● **Task requirements**
The word "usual" marks the lines you need; copy each of them from the data.

(Collected material Opens)

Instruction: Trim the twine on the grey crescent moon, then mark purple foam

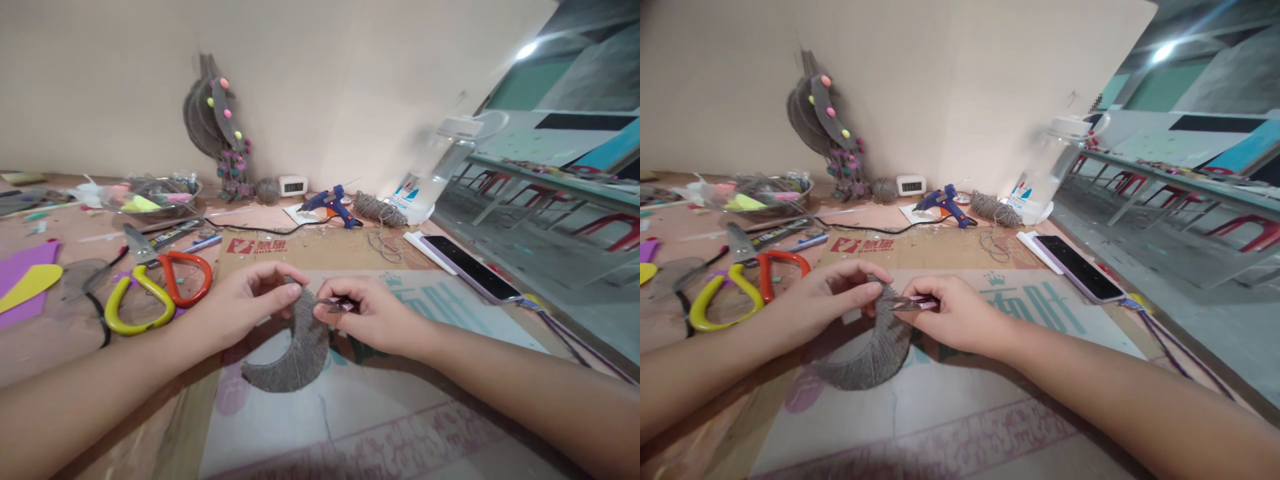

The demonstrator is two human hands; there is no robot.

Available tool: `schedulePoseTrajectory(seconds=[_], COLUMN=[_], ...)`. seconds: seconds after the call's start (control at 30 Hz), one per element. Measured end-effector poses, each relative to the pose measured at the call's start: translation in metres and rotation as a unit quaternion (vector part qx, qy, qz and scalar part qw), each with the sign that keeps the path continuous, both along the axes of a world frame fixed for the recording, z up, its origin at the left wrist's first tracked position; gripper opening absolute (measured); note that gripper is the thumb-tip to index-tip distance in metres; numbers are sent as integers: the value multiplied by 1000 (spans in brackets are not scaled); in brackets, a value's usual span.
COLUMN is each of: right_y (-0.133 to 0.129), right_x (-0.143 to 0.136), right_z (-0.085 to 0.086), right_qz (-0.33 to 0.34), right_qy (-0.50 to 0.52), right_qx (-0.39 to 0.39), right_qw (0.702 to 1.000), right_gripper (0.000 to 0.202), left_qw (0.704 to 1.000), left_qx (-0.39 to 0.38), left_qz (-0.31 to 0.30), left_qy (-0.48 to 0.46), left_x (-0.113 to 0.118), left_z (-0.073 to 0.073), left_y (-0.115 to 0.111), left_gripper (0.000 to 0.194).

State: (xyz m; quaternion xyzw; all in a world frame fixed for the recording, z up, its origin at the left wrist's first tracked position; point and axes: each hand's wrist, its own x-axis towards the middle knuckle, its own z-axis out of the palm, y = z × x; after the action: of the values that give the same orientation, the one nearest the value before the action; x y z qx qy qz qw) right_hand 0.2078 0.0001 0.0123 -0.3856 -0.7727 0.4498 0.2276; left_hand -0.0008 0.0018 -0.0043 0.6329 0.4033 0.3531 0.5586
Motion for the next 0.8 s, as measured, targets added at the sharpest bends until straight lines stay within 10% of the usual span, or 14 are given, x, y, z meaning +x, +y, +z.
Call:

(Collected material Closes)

● **Exercise answer**
Available tool: `schedulePoseTrajectory(seconds=[_], COLUMN=[_], ...)`. seconds: seconds after the call's start (control at 30 Hz), one per element. Measured end-effector poses, each relative to the pose measured at the call's start: translation in metres and rotation as a unit quaternion (vector part qx, qy, qz and scalar part qw), each with the sign that keeps the path continuous, both along the axes of a world frame fixed for the recording, z up, its origin at the left wrist's first tracked position; gripper opening absolute (measured); note that gripper is the thumb-tip to index-tip distance in metres; numbers are sent as integers: the value multiplied by 1000 (spans in brackets are not scaled); in brackets, a value's usual span.
Motion for the next 0.8 s, as measured, targets added at the sharpest bends until straight lines stay within 10% of the usual span, or 14 are given, x, y, z meaning +x, +y, +z.

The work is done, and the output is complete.